In hospital, on top of a hill near a common in Woolwich. Who knew Woolwich had a nice part? Who knew hospitals could still be so ghastly? I’ve been here several times in the last week. The department I’m being examined by has relocated. It feels like there is a sense of organisation, but the process is designed to elongate time, to make people wait, to occupy whole days, to lose sense of reality, to be away from natural light and external stimuli. They are the most unhealthy places. I’ve travelled here in the early hours, and home after dusk, on shaky buses which disrupt my internal organs. When at home my mind has been adrift due to medication. I haven’t had contact with anyone. The nurses are friendly and pleasant, but too busy to engage for long. Billy is fit. Each day involves arrival, waiting for hours, having tubes attached to me, acquiring bruises, thinking about my purpose and destiny, making lists in my head of what to do when I get home, having no energy to do those things, choosing to watch something, failing to decide what. Sleep is haunted by dreams. I wake at random times, hallucinating, frightened, discombobulated.
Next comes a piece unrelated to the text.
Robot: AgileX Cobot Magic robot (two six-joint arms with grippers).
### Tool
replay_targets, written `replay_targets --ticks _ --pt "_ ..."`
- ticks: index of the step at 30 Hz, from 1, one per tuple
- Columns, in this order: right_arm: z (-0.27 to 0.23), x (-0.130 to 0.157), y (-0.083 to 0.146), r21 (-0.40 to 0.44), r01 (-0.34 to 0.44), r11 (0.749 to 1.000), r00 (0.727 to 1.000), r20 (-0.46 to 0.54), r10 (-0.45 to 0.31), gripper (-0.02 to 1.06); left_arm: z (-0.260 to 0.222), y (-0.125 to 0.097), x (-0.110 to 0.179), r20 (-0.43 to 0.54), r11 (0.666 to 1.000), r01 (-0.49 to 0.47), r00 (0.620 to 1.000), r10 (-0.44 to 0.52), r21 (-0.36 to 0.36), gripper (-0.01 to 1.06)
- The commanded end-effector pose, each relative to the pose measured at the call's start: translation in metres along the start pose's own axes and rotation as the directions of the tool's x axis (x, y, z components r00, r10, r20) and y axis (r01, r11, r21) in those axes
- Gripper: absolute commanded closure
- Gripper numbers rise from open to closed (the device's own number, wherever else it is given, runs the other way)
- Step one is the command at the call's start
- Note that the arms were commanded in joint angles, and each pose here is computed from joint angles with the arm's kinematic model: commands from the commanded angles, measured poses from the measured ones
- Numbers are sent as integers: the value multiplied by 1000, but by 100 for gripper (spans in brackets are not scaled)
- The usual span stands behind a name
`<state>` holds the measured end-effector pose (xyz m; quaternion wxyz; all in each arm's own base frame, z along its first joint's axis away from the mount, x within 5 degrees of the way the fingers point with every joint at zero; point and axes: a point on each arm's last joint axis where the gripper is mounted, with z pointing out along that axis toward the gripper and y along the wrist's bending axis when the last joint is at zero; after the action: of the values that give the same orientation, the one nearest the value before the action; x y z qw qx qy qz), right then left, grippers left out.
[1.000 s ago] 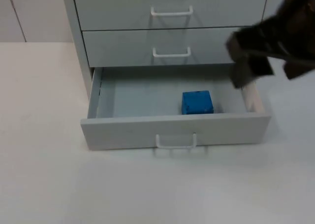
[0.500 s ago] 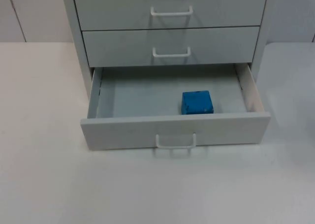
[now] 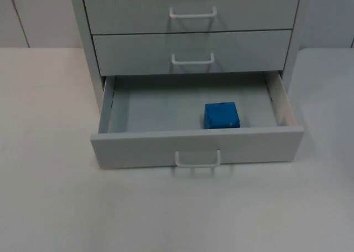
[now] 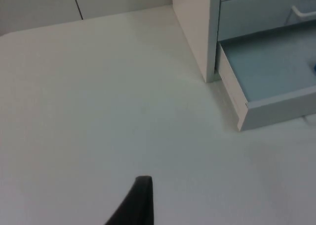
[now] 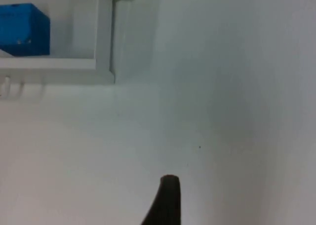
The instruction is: Open the drawer with the left hand, place the block into the drawer with the right hand, then close the drawer with the left hand.
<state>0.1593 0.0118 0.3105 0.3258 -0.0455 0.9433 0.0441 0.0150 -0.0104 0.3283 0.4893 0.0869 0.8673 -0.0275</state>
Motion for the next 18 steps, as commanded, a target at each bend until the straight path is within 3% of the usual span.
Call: replay_targets --ticks 1,3,10,18 --pt "-10 7 1 -3 18 1000 1000 25 -17 31 0 0 0 8 1000 -5 1000 5 2 0" --pt "-15 14 2 0 60 998 997 52 -60 31 0 0 0 8 1000 -2 1000 2 4 0" --pt "-9 28 3 -6 49 999 996 79 -49 31 0 -1 0 8 1000 5 1000 -5 17 0" --pt "-8 27 3 -1 50 999 994 96 -49 31 0 -9 -1 16 993 48 999 -50 103 0"
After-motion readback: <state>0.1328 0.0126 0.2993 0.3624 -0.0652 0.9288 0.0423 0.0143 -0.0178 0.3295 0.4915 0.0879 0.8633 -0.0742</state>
Lack of contact is the worst part. I’ve felt paranoid, trapped, lost, futile, irrelevant, aimless. I look for things to do to fill the empty time but why? Once I’ve filled it there will be more time straight after, empty time, blank time.
Conversely, space is just full. Full of worthless junk that accumulates. I have time next week to start processing all that, sneaking items out at night, re-discovering relics, then letting go. Eventually I will have an entirely empty room serving no purpose. Maybe everyone should have an empty room. “This room left intentionally blank”. That full room of mine has bad vibes. I didn’t use it at all when I moved in. I tried to sleep in there, but always felt unsettled. Now I don’t use it again. I might be able to use it as a studio for painting and photography but I’d rather not do it in there, I’ll just pretend the room doesn’t exist. Once my positive room has more space I can do studio work in there. I try to keep Syd Barrett’s room in Earls Court in mind as something to aim at. I won’t paint, my work is small, digital, virtual these days. Photographs. Text. Writing. Flat, unmoving images seem calmer, simpler. They’re able to just exist. At art school we were taught to overthink. I think I’ve recovered from that now. Outsider art is about being untaught. I don’t like anyone else influencing anything I do.
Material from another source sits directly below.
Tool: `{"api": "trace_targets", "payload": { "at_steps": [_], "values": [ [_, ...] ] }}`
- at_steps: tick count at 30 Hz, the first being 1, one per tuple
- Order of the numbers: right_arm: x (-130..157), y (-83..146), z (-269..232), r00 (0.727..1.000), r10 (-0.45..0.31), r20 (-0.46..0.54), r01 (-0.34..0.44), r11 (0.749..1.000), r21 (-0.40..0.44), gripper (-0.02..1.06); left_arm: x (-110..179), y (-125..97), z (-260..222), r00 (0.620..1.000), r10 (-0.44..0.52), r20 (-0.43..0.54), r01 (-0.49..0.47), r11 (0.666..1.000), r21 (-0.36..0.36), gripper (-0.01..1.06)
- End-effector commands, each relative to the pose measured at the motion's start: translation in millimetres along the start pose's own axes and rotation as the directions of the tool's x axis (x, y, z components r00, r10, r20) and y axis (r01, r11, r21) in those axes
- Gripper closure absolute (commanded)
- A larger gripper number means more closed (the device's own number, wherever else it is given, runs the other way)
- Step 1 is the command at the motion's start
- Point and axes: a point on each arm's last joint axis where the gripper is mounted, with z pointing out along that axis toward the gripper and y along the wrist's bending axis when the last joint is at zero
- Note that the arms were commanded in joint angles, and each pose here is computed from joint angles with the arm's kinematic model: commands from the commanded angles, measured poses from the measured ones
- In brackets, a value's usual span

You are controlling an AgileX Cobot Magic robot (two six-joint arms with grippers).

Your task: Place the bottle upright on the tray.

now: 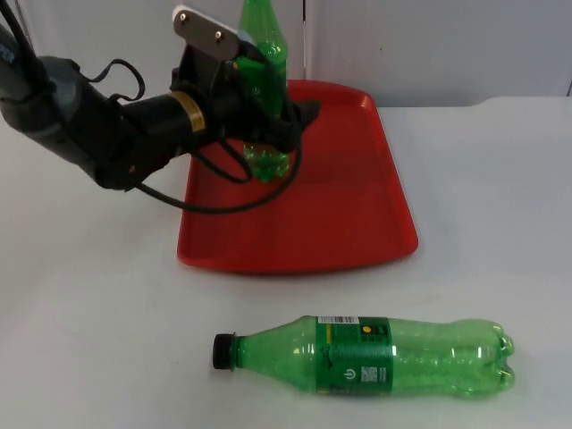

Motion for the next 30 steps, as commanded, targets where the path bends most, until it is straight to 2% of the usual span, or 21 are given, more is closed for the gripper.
{"api": "trace_targets", "payload": {
  "at_steps": [1,8,25,30],
  "values": [
    [0.6,0.1,0.6,1.0,0.002,0.006,-0.003,1.0,0.006,-0.01,-5.5,4.7,-4.9,1.0,-0.004,0.004,0.004,1.0,-0.02,0.0],
    [0.6,0.1,0.6,1.0,0.002,0.006,-0.003,1.0,0.006,-0.01,-1.3,18.1,-30.5,0.999,-0.033,-0.037,0.03,0.997,-0.067,0.0],
    [0.6,0.1,0.6,1.0,0.002,0.006,-0.003,1.0,0.006,-0.01,-29.0,-11.5,-108.0,0.994,-0.022,-0.107,0.016,0.998,-0.055,0.0],
    [0.6,0.1,0.6,1.0,0.002,0.006,-0.003,1.0,0.006,-0.01,-52.8,-20.5,-139.3,0.996,-0.008,-0.092,0.002,0.998,-0.064,0.0]
  ]
}}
I do have to think about who sees the works I make, when I do make them, though. I think leaving them out in public space is best, easiest, most independent. It is good to let go of the works and be free of them too. Nothing could be worse emotionally than rooms full of paintings no one looks at. When I’m well enough I can go looking for locations, sites, sewage works, reservoirs, municipal housing stairwells, places to receive situationist text pieces on yellow paper. It is important that they are on yellow, although I’m not sure why. Very bright, it must be.
The river isn’t enough for me now. It doesn’t give anything back to me. I blame it for something, something lacking in my present life. I don’t go there now. I don’t think about it. I’m over this place. Waiting to move on.